§ Task
Your reply should be a single number, the count of lines in the records that contain "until".
╔══
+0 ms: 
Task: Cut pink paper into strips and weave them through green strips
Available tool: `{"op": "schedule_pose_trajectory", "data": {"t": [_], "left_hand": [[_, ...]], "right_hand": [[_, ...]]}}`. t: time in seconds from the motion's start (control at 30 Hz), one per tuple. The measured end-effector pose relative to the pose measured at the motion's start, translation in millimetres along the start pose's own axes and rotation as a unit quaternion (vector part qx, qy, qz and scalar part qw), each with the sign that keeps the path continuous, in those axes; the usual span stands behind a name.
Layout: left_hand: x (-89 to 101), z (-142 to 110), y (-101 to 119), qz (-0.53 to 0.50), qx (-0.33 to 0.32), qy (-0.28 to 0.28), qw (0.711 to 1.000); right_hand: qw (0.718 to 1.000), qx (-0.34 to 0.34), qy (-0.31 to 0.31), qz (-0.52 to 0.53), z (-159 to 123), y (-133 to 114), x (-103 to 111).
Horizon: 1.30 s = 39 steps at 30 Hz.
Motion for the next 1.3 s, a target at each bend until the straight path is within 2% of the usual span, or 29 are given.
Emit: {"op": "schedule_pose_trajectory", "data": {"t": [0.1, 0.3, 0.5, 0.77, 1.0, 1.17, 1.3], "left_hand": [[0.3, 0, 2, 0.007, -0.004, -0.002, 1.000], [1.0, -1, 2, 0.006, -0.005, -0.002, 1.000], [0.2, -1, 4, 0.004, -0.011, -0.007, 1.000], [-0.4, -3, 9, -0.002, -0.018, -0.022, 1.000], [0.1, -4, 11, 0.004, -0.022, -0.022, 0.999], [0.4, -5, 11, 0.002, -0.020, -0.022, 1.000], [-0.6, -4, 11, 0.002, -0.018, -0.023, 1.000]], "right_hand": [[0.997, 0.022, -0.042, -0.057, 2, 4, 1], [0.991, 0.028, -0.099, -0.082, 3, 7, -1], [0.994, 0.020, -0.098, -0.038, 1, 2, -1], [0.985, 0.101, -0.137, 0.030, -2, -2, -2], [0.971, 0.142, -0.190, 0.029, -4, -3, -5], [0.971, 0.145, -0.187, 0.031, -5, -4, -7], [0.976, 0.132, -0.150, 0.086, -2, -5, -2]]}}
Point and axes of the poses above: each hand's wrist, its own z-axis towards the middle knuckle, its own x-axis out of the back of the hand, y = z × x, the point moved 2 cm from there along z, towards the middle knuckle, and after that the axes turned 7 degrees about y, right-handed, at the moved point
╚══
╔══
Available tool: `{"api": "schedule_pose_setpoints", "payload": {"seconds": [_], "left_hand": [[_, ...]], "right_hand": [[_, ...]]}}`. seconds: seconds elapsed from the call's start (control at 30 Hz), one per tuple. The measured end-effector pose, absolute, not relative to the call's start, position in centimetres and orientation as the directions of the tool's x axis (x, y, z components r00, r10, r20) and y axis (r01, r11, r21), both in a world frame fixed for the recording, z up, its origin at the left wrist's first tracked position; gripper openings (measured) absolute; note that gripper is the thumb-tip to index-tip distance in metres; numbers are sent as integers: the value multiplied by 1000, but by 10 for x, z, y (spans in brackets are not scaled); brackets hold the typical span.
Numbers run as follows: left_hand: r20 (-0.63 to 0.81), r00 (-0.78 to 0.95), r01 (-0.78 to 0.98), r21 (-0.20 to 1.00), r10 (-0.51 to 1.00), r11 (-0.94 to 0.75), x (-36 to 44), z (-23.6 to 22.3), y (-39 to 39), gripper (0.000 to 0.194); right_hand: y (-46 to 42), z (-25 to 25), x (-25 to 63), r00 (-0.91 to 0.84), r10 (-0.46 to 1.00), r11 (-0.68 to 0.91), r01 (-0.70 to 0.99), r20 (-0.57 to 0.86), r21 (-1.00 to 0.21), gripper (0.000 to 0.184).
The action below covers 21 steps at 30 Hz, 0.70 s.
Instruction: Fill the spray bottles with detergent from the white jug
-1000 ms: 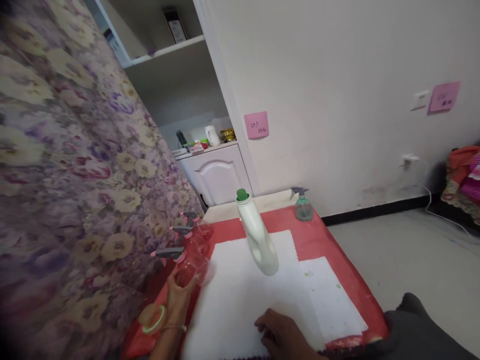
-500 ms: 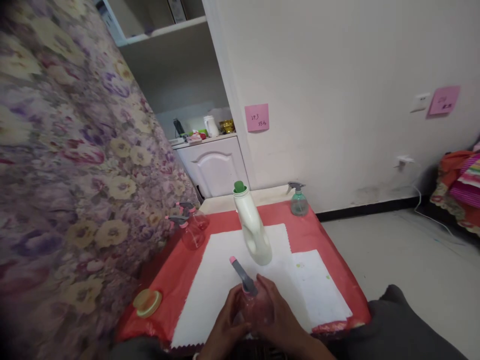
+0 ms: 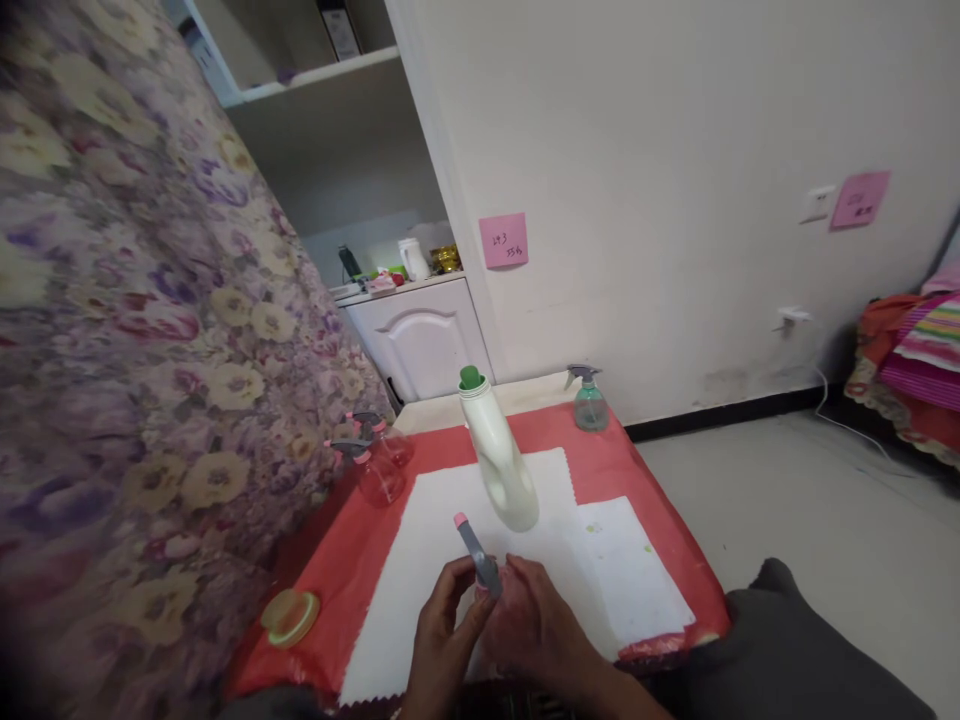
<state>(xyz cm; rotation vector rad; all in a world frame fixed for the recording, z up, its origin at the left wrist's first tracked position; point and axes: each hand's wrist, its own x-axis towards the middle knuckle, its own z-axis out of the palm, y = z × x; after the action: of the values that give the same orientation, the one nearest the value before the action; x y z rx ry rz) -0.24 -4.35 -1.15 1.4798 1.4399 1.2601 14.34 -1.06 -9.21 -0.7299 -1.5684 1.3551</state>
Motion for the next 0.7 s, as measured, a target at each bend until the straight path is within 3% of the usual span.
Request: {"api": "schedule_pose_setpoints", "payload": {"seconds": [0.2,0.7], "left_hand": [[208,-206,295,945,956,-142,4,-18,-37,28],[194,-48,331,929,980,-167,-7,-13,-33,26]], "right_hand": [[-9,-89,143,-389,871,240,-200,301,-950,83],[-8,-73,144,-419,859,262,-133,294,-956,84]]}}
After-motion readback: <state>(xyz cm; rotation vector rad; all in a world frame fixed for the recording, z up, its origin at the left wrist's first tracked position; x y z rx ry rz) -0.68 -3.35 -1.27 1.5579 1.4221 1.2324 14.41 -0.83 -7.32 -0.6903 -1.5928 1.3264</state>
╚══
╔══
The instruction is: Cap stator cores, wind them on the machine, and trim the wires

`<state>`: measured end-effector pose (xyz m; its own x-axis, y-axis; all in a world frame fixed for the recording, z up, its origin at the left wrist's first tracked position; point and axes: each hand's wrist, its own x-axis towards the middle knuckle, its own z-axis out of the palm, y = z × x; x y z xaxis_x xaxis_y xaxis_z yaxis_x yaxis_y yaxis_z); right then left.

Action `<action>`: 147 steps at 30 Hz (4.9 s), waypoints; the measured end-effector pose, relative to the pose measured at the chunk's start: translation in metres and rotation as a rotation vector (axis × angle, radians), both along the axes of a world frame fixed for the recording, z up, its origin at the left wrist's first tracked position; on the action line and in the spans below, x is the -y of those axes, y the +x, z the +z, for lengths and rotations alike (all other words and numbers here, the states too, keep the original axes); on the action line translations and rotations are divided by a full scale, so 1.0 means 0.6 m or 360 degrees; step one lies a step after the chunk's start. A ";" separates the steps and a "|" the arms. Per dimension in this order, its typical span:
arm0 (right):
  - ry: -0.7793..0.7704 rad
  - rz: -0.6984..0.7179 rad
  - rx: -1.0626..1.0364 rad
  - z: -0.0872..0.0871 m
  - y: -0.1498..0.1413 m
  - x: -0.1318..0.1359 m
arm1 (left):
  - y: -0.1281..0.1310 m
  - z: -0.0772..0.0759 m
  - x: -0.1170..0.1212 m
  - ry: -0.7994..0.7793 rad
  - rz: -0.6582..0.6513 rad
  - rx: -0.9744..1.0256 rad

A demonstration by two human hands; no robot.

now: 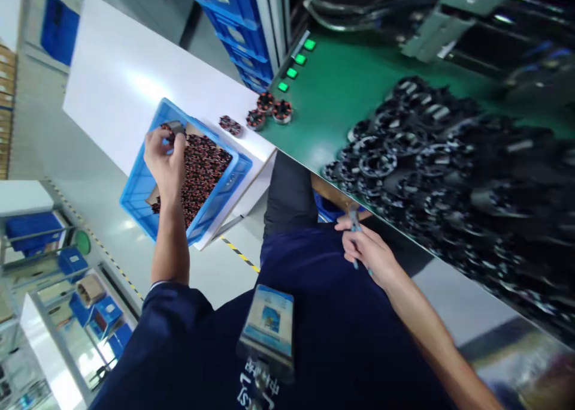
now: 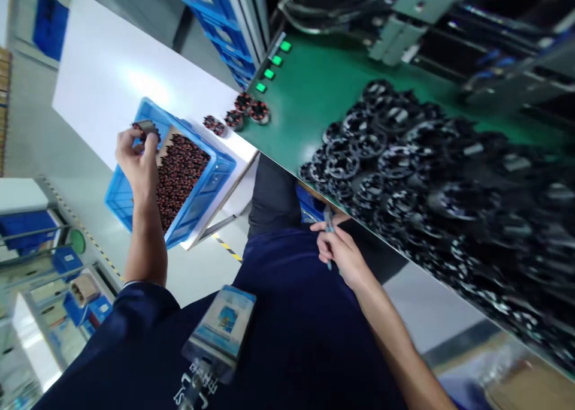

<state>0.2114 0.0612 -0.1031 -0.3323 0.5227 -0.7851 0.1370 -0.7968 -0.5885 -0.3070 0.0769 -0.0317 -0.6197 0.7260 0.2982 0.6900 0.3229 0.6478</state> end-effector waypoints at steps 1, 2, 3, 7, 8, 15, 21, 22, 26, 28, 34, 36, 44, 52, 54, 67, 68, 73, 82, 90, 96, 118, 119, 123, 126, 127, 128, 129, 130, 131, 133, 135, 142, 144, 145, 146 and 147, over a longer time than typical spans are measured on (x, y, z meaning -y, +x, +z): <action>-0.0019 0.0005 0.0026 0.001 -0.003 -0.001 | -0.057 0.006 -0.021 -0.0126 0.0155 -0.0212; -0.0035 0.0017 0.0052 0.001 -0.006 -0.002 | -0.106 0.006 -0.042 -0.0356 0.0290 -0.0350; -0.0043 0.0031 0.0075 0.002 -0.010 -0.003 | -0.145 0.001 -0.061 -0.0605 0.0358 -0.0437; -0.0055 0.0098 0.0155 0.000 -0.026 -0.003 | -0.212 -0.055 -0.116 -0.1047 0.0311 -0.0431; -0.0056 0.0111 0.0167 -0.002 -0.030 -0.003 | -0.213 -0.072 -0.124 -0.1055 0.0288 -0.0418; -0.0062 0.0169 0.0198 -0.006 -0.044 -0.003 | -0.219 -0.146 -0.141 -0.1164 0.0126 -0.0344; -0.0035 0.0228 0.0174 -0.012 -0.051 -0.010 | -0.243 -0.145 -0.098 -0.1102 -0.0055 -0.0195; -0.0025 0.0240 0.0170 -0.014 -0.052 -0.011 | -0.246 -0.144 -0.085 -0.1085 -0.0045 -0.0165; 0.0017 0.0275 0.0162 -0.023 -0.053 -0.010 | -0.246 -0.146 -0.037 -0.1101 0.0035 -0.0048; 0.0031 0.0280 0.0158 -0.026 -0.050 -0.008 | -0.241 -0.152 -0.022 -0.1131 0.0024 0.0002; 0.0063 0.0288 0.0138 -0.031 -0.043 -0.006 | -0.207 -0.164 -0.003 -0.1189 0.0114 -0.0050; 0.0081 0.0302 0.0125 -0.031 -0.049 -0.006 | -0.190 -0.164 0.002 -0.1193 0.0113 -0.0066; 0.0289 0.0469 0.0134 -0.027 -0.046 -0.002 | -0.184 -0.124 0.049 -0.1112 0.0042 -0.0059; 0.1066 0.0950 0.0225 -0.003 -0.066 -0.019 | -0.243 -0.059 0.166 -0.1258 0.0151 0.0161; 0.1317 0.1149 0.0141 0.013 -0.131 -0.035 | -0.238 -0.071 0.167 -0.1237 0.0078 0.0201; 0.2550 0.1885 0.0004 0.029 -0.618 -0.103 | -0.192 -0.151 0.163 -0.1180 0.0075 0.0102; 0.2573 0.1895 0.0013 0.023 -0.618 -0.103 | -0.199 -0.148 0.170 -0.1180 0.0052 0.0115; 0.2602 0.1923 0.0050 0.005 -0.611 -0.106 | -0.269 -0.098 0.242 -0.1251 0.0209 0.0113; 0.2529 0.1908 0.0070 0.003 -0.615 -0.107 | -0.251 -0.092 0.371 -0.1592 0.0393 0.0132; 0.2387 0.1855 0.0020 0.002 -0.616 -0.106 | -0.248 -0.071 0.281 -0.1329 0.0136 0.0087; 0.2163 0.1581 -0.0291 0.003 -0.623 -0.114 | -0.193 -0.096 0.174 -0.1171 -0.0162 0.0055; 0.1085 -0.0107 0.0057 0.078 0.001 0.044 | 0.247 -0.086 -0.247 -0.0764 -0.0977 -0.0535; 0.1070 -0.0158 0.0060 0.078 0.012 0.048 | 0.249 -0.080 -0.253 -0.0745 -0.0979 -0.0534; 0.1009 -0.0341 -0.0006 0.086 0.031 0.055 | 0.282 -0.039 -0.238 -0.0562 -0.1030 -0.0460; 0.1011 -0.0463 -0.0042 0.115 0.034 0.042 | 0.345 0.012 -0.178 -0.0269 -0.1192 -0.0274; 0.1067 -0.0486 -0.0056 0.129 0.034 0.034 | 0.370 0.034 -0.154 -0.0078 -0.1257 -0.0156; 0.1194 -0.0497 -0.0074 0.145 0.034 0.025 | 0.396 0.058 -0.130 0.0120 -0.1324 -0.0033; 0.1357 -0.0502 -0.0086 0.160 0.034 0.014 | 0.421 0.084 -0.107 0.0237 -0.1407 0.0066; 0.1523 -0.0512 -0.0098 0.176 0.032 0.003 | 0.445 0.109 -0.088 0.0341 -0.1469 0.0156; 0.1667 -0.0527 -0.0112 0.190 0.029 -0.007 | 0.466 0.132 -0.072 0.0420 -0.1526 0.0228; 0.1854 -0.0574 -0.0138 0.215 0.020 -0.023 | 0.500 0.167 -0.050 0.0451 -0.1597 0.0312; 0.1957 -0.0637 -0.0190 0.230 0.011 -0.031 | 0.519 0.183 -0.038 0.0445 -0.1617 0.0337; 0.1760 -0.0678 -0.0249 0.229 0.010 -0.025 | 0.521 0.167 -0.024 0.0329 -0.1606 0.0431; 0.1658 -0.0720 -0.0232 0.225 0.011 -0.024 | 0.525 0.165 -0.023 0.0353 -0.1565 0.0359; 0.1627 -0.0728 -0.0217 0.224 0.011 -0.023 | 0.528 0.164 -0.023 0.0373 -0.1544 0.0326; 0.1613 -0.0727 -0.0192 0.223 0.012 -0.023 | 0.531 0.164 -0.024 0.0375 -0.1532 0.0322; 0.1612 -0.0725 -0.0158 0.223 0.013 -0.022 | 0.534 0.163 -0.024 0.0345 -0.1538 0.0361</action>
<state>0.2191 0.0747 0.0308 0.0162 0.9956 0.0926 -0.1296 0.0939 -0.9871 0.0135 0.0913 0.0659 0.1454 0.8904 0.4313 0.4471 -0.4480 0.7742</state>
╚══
§ Answer section
2